# Exercise objective
Go through the listing below from its first line and repeat each line exactly, ending at the line containing "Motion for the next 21" and including it.

# Data records
- - - - - - -

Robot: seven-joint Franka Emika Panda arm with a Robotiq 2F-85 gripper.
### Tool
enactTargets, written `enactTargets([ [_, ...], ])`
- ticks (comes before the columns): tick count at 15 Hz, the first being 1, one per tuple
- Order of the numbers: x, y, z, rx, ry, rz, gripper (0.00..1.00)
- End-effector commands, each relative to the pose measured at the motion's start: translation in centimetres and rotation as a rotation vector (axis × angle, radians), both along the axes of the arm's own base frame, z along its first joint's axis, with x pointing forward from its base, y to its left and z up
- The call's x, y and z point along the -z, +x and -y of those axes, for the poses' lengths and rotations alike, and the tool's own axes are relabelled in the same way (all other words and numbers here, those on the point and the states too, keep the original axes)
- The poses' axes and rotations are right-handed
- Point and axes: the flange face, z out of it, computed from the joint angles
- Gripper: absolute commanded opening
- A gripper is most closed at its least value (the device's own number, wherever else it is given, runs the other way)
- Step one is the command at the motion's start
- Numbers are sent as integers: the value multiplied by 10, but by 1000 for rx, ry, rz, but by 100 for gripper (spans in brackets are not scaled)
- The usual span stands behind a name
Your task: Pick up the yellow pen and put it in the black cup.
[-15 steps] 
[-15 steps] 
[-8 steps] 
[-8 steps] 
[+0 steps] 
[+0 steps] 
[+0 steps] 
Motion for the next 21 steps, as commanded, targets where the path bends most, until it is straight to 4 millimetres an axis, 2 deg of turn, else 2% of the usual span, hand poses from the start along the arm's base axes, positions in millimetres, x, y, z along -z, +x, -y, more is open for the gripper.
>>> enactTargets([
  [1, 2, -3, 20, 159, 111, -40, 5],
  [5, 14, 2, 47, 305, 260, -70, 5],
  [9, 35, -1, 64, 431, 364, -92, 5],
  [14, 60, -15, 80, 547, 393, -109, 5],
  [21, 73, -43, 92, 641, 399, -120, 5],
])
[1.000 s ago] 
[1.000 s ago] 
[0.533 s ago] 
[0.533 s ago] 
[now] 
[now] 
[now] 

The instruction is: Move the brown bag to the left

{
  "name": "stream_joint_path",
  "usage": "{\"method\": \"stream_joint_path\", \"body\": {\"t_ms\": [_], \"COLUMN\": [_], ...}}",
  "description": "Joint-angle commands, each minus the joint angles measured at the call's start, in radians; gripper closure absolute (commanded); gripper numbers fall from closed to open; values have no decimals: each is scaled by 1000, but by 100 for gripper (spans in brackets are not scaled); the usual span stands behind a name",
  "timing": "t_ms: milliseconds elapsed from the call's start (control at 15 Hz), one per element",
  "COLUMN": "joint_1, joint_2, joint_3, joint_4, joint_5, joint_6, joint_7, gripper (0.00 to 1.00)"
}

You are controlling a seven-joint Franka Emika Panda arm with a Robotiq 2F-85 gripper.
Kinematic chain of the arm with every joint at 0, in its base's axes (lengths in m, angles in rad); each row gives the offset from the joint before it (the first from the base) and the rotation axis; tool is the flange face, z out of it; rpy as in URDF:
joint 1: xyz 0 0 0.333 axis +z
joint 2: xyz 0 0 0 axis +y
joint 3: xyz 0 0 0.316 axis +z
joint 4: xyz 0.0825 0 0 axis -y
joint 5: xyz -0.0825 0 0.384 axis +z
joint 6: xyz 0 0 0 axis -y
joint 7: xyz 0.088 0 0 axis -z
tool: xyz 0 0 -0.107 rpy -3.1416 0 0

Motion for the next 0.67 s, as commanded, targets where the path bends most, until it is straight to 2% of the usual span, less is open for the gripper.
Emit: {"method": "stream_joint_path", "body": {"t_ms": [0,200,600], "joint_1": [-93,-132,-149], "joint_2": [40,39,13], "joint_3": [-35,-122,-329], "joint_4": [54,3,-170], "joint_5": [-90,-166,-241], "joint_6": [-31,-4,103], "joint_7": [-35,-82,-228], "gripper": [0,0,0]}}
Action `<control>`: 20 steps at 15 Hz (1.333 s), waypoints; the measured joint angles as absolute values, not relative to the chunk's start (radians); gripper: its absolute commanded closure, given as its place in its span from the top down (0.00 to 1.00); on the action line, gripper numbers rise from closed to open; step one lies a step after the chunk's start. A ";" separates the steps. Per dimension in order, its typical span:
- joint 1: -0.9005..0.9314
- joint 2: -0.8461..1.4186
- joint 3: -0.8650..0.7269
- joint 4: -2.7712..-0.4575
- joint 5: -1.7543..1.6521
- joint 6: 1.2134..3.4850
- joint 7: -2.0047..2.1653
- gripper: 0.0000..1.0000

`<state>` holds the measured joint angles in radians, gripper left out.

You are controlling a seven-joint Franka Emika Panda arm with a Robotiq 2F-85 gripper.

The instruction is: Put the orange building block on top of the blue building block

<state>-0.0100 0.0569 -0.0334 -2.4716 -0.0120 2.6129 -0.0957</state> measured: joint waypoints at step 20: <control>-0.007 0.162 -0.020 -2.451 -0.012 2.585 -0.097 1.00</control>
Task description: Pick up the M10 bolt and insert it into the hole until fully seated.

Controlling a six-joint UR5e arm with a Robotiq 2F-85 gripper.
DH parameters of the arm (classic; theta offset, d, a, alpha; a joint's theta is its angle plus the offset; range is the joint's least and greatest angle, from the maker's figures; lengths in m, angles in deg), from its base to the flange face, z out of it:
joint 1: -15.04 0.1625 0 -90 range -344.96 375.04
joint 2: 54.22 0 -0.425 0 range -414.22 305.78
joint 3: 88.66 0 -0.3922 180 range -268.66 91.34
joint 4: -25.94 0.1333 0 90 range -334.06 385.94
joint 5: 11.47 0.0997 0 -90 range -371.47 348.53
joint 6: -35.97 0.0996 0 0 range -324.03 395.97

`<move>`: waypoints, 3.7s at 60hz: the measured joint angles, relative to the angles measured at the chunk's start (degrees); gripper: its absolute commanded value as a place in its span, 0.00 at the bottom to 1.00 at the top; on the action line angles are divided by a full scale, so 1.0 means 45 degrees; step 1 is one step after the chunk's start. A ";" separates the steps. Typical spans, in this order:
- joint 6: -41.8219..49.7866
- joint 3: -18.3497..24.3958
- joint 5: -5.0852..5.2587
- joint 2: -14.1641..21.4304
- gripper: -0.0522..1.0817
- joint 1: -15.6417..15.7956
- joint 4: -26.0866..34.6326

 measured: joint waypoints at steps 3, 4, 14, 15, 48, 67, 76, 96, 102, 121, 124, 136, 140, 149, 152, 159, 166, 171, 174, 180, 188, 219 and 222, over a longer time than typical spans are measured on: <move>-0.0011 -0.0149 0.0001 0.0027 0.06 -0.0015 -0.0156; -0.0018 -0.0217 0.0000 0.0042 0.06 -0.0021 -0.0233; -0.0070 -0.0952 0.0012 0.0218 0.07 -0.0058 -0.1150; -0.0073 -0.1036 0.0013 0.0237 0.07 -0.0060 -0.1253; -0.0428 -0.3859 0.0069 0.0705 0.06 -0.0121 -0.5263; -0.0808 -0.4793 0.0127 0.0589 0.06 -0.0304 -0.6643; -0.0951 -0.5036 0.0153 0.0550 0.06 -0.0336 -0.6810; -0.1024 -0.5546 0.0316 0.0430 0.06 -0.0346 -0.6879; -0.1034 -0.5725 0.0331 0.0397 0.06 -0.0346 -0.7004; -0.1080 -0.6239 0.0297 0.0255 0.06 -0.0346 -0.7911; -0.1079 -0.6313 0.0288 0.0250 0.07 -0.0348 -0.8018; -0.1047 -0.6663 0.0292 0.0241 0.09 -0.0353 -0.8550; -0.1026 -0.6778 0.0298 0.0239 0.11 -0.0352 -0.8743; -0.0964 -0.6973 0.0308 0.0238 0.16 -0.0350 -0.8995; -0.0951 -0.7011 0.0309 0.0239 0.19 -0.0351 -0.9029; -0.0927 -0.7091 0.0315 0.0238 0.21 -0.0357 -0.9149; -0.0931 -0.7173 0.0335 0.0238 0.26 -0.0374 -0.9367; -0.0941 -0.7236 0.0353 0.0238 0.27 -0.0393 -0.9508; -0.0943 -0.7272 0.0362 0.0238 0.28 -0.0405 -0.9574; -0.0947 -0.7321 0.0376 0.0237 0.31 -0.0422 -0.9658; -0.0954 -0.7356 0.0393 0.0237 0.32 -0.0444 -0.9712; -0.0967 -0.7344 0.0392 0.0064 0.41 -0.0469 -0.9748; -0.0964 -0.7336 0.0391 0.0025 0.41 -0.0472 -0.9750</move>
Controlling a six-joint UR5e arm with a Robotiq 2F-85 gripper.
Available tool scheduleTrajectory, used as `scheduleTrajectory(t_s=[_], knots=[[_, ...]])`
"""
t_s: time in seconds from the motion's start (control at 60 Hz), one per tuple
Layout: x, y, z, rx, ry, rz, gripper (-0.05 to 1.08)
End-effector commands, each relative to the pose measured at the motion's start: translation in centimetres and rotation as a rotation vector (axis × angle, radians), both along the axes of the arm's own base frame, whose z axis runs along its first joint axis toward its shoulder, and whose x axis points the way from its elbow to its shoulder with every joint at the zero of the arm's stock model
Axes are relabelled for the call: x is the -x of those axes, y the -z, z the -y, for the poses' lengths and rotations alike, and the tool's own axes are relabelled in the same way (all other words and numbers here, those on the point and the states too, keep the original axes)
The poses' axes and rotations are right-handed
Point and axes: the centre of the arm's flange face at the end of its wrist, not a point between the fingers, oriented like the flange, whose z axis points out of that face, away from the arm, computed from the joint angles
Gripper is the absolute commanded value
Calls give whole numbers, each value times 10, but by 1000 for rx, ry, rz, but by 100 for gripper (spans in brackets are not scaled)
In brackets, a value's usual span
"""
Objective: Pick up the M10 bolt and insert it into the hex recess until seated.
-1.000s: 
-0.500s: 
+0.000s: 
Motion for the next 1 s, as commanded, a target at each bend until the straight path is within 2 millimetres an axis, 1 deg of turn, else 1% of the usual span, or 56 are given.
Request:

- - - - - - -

# Final answer
Robot: seven-joint Franka Emika Panda arm with a Robotiq 2F-85 gripper.
### Tool
enactTargets, written `enactTargets([ [_, ...], ])`
- ticks (comes before the columns): tick count at 15 Hz, the first being 1, one per tuple
- Order of the numbers: x, y, z, rx, ry, rz, gripper (0.00..1.00)
- End-effector commands, each relative to the pose measured at the motion's start: translation in centimetres and rotation as a rotation vector (axis × angle, radians), both along the axes of the arm's own base frame, z along its first joint's axis, with x pointing forward from its base, y to its left and z up
- The call's x, y and z point along the -z, +x and -y of those axes, for the poses' lengths and rotations alike, and the tool's own axes are relabelled in the same way (all other words and numbers here, those on the point and the states too, keep the original axes)
- The poses' axes and rotations are right-handed
- Point and axes: the flange face, z out of it, computed from the joint angles
- Gripper: absolute commanded opening
- A gripper is most closed at its least value (the device's own number, wherever else it is given, runs the other way)
- Step one is the command at the motion's start
- Numbers are sent as integers: the value multiplied by 10, but by 1000 for rx, ry, rz, but by 100 for gripper (spans in brackets are not scaled)
- The usual span stands behind a name
Your task: Pick up the yellow pen and put it in the black cup.
[-15 steps] 
[-15 steps] 
[-8 steps] 
[-8 steps] 
[+0 steps] 
[+0 steps] 
[+0 steps] 
Motion for the next 21 steps, as commanded, targets where the path bends most, until it is straight to 4 millimetres an axis, 2 deg of turn, else 2% of the usual span, hand poses from the start along the arm's base axes, positions in millimetres, x, y, z along -z, +x, -y, more is open for the gripper.

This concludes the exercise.